Nancy Hopkins, a biology professor at the Massachusetts Institute of Technology … recalled a telephone conversation this month in which Dr. Denton did not sound like herself.

"The person on the phone was almost gone," Dr. Hopkins said. "I almost couldn't recognize her. It was very upsetting."




This comment was part of an interview Nancy Hopkins gave around the time of Denton's memorial service. It's included in the New York Times account of the service. And it points to the immense difficulty of suicidal situations, especially those involving people one‘s accustomed to thinking of as strong and independent.

In an opinion piece about Denton’s death, and suicide in general, a Santa Cruz-based mental health director writes:

Each of us can help, by not falling for the false representations of psychiatric treatment, by checking in with those who may be at risk, and by acknowledging in ourselves when we may need assistance.

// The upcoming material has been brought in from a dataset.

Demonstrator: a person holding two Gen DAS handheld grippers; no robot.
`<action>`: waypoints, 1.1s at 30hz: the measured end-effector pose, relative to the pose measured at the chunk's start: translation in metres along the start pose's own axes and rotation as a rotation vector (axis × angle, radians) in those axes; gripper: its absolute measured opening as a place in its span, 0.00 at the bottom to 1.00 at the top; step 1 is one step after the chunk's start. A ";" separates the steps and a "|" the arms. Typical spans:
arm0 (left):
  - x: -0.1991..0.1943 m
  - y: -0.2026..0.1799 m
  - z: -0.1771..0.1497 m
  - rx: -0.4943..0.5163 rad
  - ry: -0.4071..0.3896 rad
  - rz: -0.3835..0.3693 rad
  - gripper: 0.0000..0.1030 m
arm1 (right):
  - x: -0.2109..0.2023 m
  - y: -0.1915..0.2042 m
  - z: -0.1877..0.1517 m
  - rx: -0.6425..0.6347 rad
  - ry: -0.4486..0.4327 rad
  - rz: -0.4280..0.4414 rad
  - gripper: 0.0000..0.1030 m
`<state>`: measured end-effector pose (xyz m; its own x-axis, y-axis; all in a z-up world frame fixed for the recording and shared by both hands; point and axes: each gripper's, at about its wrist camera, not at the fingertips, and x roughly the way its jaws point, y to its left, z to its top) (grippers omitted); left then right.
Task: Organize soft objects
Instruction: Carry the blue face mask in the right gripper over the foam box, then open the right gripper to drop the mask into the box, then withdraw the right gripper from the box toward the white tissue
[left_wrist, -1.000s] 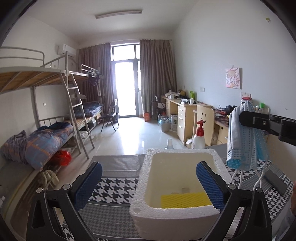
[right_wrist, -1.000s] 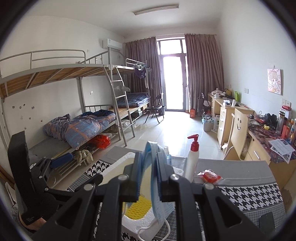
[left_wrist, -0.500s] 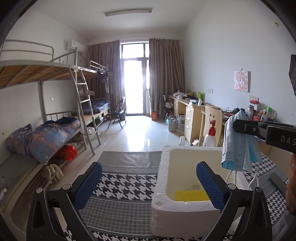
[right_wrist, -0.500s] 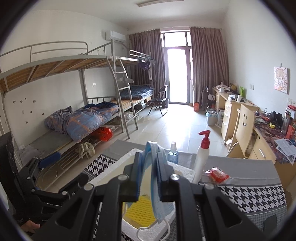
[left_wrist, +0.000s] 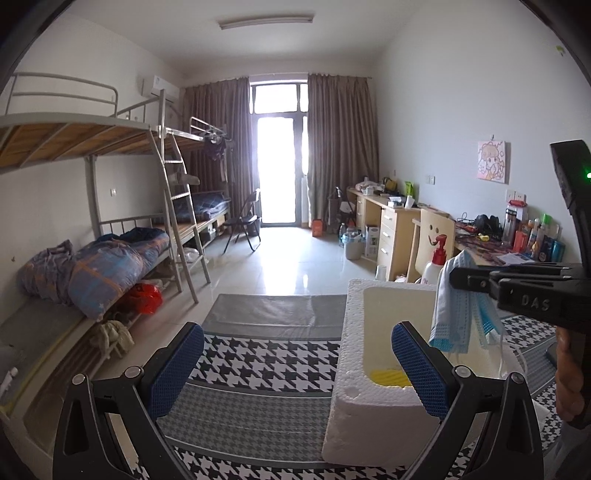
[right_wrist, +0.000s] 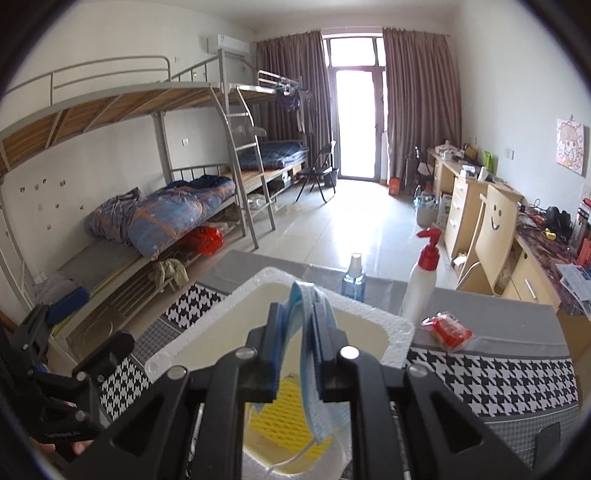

Hopkins is a professor of biology, so presumably she's educated in the outward signs of suicide risk. Even in a mere phone conversation, she noted Denton’s dire condition and found it “very upsetting.” I’m guessing that, in the weeks before that conversation, a number of people who dealt directly with Denton at Santa Cruz picked up plenty of still more upsetting signs.

What did Hopkins do? What did anyone do? Denton’s own partner apparently felt Denton was well enough for the partner to leave her in order to go on a business trip.



Hopkins recognized in Denton what Boris Pasternak recognized in the suicides he knew in his day:

[W]e have no conception of the inner torture which precedes suicide. … The continuity of … inner life is broken… personality is at an end. … What is certain is that they all suffered beyond description, to the point where suffering had become a mental sickness. And, as we bow in homage to their gifts and to their bright memory, we should bow compassionately before their suffering.